Les juges allemands bloquent le « Bye bye Bavière »

Article de Tex Van Berlaer, « Doorbraak », 11 janvier 2017. Traduction de Jules Gheude

La Cour constitutionnelle à Karlsruhe a décidé que la Bavière, le second Etat fédéré de l’Allemagne, ne pouvait pas se séparer unilatéralement de la République fédérale. L’Espagne s’est d’emblée saisi de l’arrêt pour mettre des bâtons dans les roues du mouvement indépendantiste catalan.

Si la Bavière veut se scinder de l’Allemagne, il faut que tous les Allemands aient l’opportunité de se prononcer à cet égard. C’est ce qu’ont estimé les juges de la Cour constitutionnelle, le lundi 2 janvier.

Les Etats fédérés allemands, qui disposent d’une large autonomie pour certaines tâches, ne semblent donc pas aussi autonomes qu’ils le pensent peut-être. Le droit même de pouvoir décider d’organiser un référendum sur une sécession à l’écossaise est, selon l’interprétation de la Constitution allemande, impossible.

Le journal « Frankfurter Allgemeine Zeitung » qualifie la sécession de la Bavière  – ou de quelque autre Etat fédéré – de juridiquement impensable. Il ne peut donc être provisoirement question d’un « Bayxit », que redoutent les Allemands fédéralistes.

L’arrêt est une gifle infligée au mouvement indépendantiste bavarois, qui voit ainsi s’envoler ses chances de pouvoir organiser légalement un référendum sur le modèle écossais.
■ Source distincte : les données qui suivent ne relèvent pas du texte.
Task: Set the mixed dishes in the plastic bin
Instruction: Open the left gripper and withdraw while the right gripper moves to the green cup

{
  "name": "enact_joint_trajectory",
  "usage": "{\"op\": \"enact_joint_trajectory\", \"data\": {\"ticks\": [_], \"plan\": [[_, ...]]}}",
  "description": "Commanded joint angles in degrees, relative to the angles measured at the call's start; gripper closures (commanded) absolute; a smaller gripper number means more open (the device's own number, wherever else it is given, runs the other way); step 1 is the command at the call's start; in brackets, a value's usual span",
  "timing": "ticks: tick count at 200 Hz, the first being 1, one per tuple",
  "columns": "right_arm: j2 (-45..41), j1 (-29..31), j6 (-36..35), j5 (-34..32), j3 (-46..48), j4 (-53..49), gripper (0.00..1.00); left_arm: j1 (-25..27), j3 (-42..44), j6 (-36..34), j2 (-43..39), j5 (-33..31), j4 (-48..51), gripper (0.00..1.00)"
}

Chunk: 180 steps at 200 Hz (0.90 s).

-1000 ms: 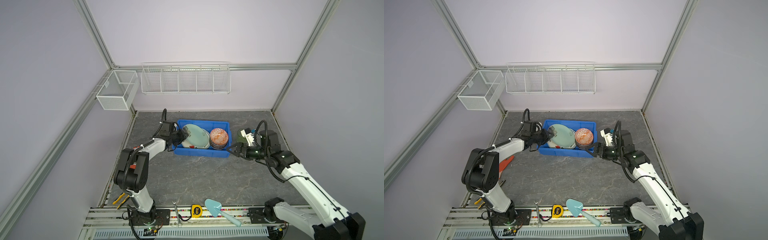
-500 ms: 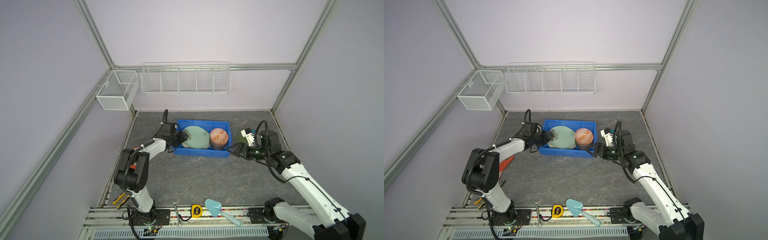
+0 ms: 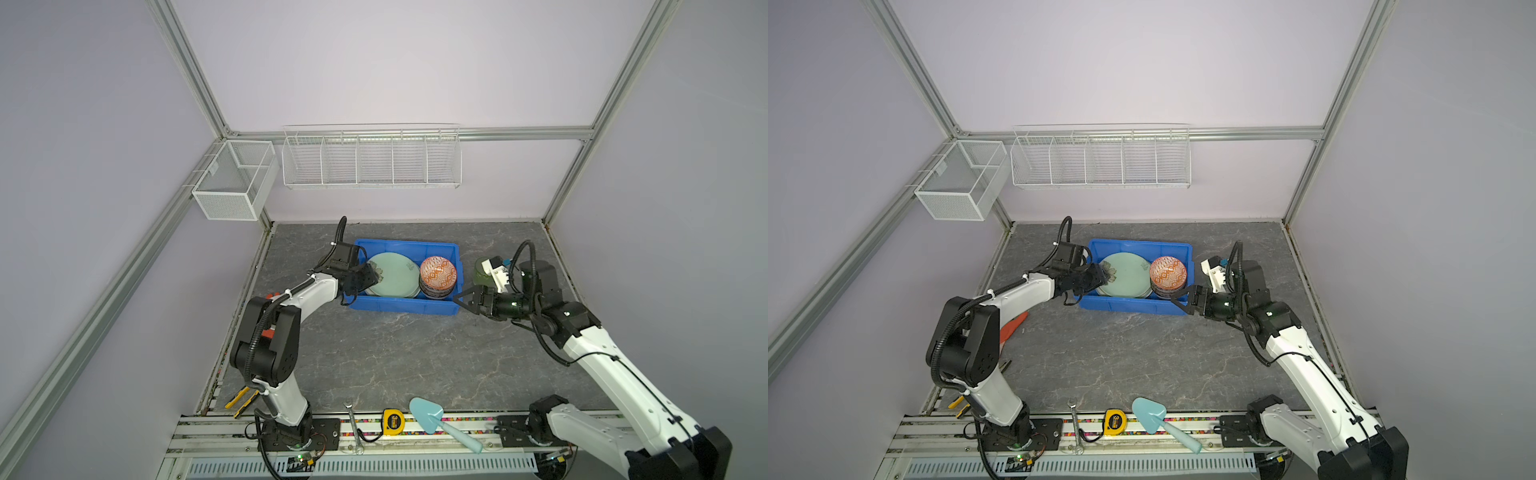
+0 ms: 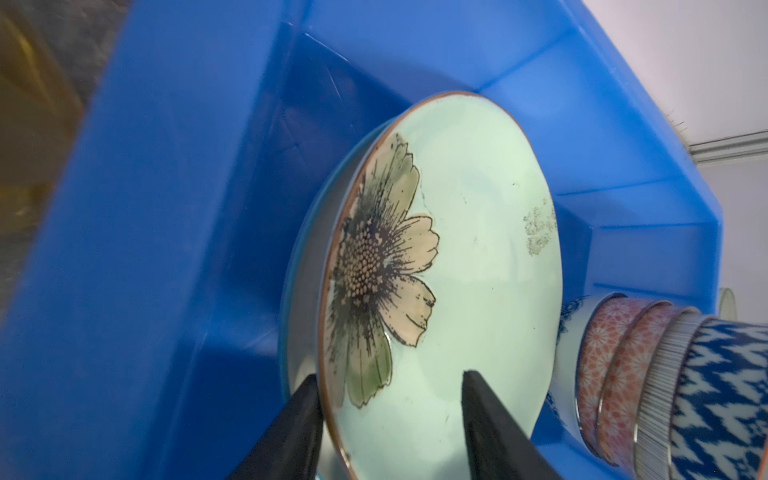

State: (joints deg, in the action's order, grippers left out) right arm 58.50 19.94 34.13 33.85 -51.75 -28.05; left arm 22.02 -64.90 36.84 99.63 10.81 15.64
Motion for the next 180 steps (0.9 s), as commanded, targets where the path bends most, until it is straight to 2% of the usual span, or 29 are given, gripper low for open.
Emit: {"op": "enact_joint_trajectory", "data": {"ticks": [1, 49, 81, 109, 133, 153, 180], "plan": [[0.38, -0.35, -1.6, -1.58, -0.12, -3.31, 0.09, 1.73, -2.79, -2.47, -2.33, -3.02, 3.14, 0.41], [-0.04, -0.74, -2.27, -5.8, -1.99, -8.51, 0.12, 2.68, -4.56, -2.63, -2.01, -6.11, 7.93, 0.27], [0.25, -1.2, -3.56, -12.21, -5.28, -14.31, 0.12, 2.96, -8.86, -3.66, -0.49, -7.36, 15.77, 0.19], [2.5, -2.42, -6.02, -16.91, -10.91, -19.41, 0.12, 3.12, -10.02, -3.65, -2.78, -8.03, 17.29, 0.12], [6.46, -4.99, -6.66, -19.44, -15.25, -23.07, 0.12, 3.12, -12.02, -5.01, -5.69, -8.52, 19.53, 0.0], [10.64, -7.85, -7.51, -21.15, -18.22, -24.72, 0.12, 3.06, -12.77, -6.69, -8.47, -9.21, 20.7, 0.01], [19.23, -14.86, -10.13, -20.39, -23.74, -25.5, 0.1, 2.24, -13.42, -7.76, -12.01, -11.09, 24.14, 0.01]]}}
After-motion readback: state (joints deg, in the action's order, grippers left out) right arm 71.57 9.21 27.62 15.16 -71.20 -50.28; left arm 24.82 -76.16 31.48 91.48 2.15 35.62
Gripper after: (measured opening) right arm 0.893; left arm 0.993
Pour l’instant, il semble qu’ils devront emprunter la voie catalane et se mettre en dehors de la loi de la République fédérale pour pouvoir obtenir la scission. En ont-ils vraiment le désir ? La question est posée.

La Bavière compte 13 millions d’habitants. On trouve, ici et là, le chiffre de 23% de Bavarois favorables à l’instauration d’un Etat propre. Près d’un quart des Bavarois  souhaiterait donc dire tchüss à l’Allemagne. Le chiffre est souvent cité par Wilfried Scharnagel de la CSU, qui a sorti en 2012 le livre intitulé « Bayern kann es auch allein » (La Bavière peut aussi s’en sortir seule).

Au sein du parti-frère de la CDU de Merkel, on trouve donc  une forte tendance séparatiste. En outre, il y a le petit BayerrnPartei, qui s’engage pleinement pour l’indépendance. Cette formation plutôt conservatrice ne dispose toutefois d’aucun siège au parlement bavarois.

Malgré le peu d’informations scientifiques fiables dont on dispoose, on peut toutefois dire que le soutien à la séparation bavaroise est nettement moins grand qu’en Catalogne. Mais il est vrai qu’on ne sait jamais ce qu’il en est avec la « majorité silencieuse »…

Une chose est sûre : l’arrêt sera un précédent pour l’Espagne. Les sécessionnistes catalans peuvent-ils maintenant prétendre que l’Allemagne n’est pas une démocratie ?, écrit un lecteur dans un courrier adressé au journal « El Pais ».

Pour ceux qui sont attachés à l’Espagne, il est impensable que les séparatistes catalans ignorent le système légal du pays et passent en force. Les partisans d’une Catalogne indépendante estiment, eux, que l’Espagne n’est tout simplement plus compétente en ce qui concerne la volonté populaire de la région nord-est. C’est ce qu’ont encore souligné d’éminents représentants catalans, mardi, lorsqu’ils furent reçus à Bruxelles, notamment par le ministre flamand Ben Weyts (N-VA).

Weyts a même posé avec la première constitution catalane, que lui a remise l’activiste Anna Arqué. Le ministre a repris un message d’un membre local de la N-VA, qui avait qualifié le tout nouveau document d’exemple pour la Flandre.

Les Catalans ne sont donc pas découragés par cette interprétation constitutionnelle allemande. Pour les séparatistes bavarois, le moment de la réflexion est venu. Nul doute qu’ils suivront de très près l’évolution en Espagne.

Et si la porte du frigo communautaire doit se rouvrir, la Belgique pourrait encore alimenter l’inspiration.